What is expected
Would you reproduce, without any alteration, the lines from the opening line of the entries through the line that has "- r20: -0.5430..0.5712" in it?

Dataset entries
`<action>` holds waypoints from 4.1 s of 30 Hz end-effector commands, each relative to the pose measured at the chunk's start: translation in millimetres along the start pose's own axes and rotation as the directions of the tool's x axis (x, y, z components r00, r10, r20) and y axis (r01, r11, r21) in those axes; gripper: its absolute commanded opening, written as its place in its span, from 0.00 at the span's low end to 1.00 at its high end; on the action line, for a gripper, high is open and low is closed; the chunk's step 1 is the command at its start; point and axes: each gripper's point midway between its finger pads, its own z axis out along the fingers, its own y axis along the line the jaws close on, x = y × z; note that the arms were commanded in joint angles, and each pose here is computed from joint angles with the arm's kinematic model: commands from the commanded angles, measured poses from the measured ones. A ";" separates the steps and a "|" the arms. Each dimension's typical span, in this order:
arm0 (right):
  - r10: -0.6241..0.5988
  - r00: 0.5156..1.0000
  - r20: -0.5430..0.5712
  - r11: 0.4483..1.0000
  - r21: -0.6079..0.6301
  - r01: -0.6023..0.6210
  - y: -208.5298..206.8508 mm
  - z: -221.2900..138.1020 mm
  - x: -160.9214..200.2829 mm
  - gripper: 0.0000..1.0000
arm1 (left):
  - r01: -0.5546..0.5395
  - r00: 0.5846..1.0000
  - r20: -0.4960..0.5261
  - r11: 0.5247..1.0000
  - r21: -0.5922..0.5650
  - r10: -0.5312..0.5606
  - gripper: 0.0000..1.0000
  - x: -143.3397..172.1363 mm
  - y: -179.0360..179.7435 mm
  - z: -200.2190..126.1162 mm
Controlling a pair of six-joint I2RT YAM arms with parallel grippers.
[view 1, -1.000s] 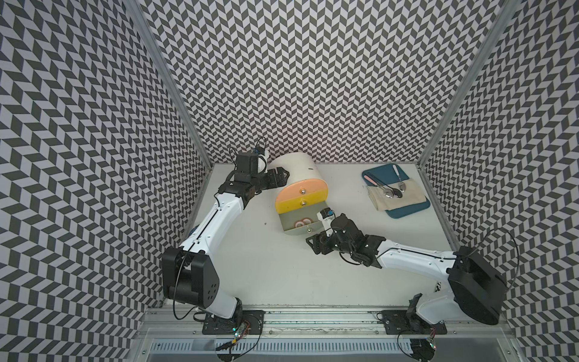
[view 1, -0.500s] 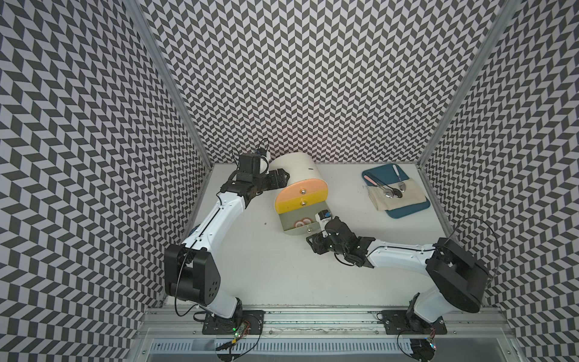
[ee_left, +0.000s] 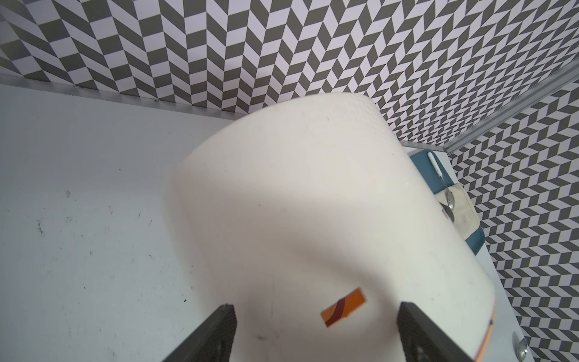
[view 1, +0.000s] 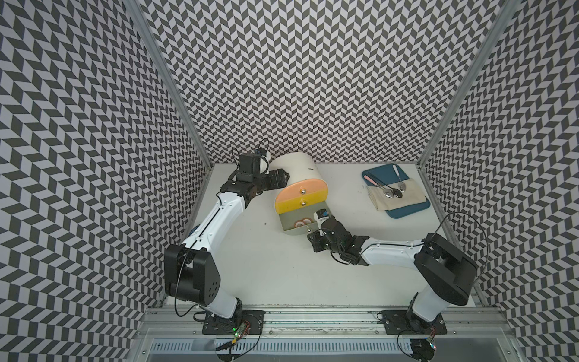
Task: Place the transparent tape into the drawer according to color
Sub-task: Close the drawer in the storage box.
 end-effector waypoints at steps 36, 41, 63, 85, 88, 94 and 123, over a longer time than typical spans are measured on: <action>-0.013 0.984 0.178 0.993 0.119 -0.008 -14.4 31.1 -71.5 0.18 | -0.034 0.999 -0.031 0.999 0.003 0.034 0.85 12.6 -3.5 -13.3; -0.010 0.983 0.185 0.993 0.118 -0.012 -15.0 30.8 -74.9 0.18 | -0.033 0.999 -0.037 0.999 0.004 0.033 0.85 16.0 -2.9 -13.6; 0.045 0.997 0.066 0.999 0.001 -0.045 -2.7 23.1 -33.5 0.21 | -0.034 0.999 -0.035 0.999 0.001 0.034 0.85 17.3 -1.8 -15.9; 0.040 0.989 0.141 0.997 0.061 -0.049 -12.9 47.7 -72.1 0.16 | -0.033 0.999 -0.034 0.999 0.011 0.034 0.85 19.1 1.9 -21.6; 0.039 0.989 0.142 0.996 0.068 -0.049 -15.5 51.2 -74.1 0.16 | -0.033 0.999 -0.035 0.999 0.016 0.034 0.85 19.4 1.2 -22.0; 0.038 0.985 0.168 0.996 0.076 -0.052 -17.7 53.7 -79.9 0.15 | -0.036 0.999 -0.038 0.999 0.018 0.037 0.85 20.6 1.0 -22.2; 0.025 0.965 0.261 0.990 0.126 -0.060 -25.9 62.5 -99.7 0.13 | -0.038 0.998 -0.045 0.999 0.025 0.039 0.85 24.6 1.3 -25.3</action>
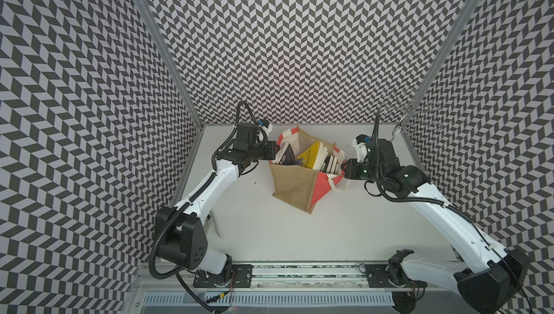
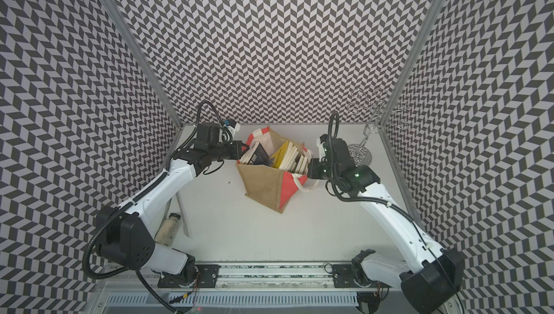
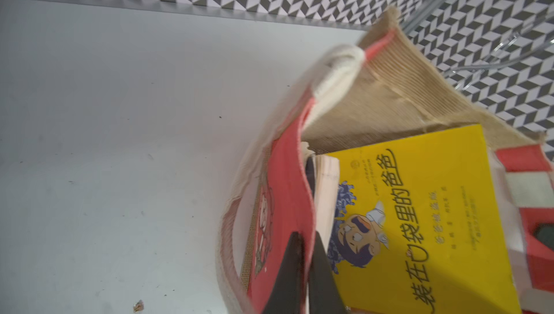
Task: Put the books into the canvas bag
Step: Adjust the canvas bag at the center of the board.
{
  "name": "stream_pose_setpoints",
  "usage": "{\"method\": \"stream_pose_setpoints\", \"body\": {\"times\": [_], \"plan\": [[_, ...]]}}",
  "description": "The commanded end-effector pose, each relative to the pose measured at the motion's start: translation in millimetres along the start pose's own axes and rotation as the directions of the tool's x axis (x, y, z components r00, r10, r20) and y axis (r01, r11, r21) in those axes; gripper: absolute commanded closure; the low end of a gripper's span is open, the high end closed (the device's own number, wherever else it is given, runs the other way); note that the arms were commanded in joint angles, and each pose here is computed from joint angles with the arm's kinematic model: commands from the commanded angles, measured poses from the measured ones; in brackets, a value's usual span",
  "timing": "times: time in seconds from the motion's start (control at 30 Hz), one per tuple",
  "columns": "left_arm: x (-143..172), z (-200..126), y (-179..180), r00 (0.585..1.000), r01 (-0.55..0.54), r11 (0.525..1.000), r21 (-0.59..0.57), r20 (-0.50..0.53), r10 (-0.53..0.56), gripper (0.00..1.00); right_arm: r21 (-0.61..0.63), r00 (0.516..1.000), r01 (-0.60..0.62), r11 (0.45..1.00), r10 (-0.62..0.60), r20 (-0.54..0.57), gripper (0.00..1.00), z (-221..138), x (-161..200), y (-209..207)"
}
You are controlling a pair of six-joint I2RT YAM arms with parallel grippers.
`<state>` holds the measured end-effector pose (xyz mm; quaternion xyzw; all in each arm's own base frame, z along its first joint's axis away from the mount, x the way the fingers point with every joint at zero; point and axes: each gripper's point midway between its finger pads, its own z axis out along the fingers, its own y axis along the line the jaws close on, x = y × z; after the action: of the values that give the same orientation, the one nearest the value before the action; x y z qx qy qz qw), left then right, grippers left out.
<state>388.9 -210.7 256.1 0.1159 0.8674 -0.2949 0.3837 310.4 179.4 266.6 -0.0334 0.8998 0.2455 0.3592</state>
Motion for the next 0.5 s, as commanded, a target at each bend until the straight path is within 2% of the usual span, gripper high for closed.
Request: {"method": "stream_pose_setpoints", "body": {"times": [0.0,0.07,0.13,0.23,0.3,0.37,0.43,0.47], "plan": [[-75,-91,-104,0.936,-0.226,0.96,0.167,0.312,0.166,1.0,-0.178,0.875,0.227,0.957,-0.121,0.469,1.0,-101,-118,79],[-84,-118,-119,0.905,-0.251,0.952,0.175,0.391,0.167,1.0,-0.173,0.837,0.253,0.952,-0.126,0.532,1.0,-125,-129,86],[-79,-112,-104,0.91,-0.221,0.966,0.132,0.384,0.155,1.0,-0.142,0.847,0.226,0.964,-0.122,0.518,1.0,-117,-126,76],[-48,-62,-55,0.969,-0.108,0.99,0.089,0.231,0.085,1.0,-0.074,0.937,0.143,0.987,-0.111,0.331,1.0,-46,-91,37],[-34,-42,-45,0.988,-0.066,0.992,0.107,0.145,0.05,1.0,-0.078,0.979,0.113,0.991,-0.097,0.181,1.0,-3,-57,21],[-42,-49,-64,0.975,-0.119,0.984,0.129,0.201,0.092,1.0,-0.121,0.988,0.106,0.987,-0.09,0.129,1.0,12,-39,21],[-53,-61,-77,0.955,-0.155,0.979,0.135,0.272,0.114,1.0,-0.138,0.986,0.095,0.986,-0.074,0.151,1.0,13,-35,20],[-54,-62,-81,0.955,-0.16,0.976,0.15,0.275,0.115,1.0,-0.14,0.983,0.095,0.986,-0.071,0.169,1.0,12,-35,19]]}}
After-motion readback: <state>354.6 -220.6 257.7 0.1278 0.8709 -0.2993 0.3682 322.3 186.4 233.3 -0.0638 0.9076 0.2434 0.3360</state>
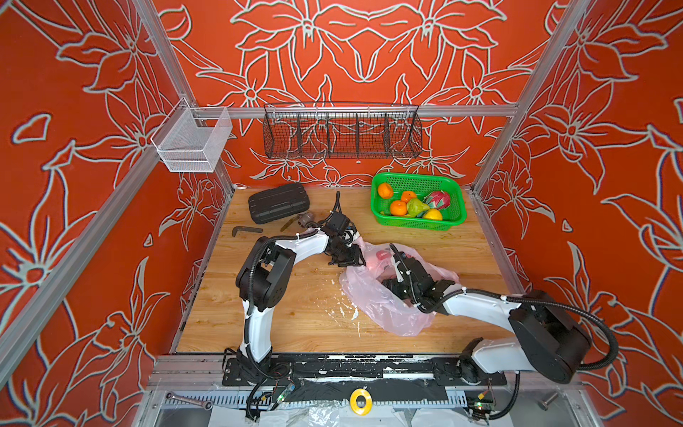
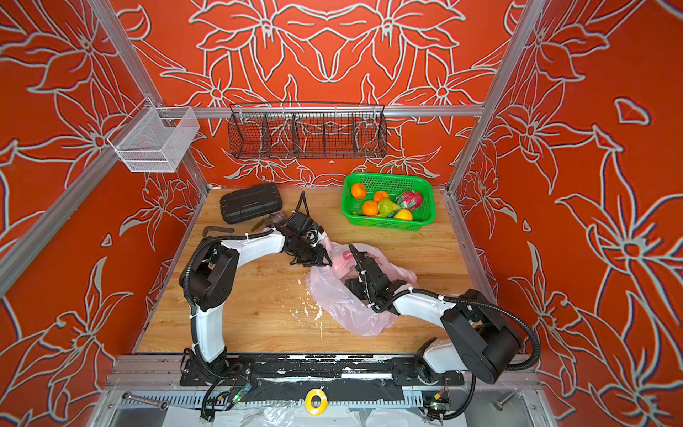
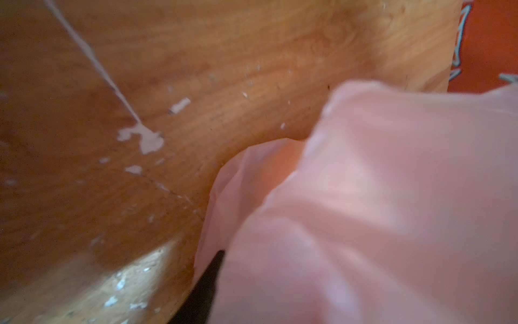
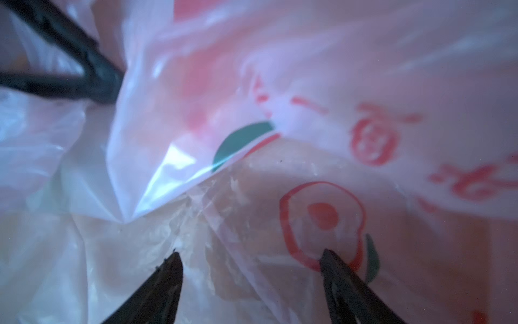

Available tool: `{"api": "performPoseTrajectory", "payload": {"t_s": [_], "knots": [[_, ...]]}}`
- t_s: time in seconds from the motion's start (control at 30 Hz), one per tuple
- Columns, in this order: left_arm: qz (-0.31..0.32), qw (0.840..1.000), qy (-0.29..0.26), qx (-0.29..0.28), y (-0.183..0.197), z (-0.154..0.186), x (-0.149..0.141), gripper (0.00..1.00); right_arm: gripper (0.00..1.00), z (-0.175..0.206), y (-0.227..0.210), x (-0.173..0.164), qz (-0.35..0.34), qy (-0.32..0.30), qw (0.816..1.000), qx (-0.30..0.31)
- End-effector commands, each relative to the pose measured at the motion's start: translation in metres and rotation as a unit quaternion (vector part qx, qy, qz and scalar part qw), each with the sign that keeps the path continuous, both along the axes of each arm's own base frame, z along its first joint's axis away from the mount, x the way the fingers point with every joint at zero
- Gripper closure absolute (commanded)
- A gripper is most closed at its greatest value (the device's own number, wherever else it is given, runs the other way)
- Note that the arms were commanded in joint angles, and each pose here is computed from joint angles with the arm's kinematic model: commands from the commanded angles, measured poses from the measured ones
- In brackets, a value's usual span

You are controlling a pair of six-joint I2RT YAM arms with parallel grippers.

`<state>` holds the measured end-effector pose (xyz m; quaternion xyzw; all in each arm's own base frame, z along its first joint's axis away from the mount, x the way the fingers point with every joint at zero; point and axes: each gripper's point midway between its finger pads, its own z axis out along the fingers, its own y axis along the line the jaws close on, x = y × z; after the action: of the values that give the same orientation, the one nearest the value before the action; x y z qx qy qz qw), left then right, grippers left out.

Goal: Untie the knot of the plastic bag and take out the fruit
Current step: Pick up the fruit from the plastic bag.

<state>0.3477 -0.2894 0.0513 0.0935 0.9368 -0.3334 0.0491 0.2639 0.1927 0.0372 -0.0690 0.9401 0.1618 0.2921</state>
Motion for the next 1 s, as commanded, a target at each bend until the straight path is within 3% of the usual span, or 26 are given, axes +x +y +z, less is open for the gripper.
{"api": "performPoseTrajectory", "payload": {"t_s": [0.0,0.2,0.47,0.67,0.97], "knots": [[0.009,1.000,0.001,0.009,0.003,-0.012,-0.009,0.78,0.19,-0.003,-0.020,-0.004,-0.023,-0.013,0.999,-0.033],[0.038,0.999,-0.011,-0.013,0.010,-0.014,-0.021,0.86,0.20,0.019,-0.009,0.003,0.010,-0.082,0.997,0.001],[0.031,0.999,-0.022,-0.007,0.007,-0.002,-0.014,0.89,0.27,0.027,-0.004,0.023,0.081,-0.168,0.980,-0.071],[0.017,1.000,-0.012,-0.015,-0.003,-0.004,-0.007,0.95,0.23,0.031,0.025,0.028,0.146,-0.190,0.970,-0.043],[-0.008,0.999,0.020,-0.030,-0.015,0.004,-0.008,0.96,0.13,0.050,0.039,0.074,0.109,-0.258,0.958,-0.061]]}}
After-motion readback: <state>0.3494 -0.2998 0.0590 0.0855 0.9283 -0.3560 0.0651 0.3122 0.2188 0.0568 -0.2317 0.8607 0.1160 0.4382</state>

Answer to this exercise
`<action>` holds waypoints from 4.1 s of 30 Hz end-effector commands, each relative to the pose measured at the chunk's start: translation in millimetres along the start pose's own axes and rotation as the directions of the tool's x axis (x, y, z components r00, r10, r20) and y axis (r01, r11, r21) in those axes; gripper: its absolute commanded opening, written as its place in its span, from 0.00 at the span's low end to 1.00 at its high end; on the action line, for a gripper, high is open and low is closed; the chunk's step 1 is the command at its start; point and axes: each gripper's point midway between its finger pads, its own z axis out along the fingers, its own y axis along the line the jaws close on, x = y × z; note that the arms were commanded in joint angles, and each pose here is computed from joint angles with the arm's kinematic model: commands from the commanded angles, measured poses from the measured ones. A ";" separates the steps and a "|" the arms. Each dimension's typical span, in this order:
arm0 (right):
  - r10: -0.6241..0.5988
  - r00: 0.5156..1.0000
  - r20: -0.5430..0.5712

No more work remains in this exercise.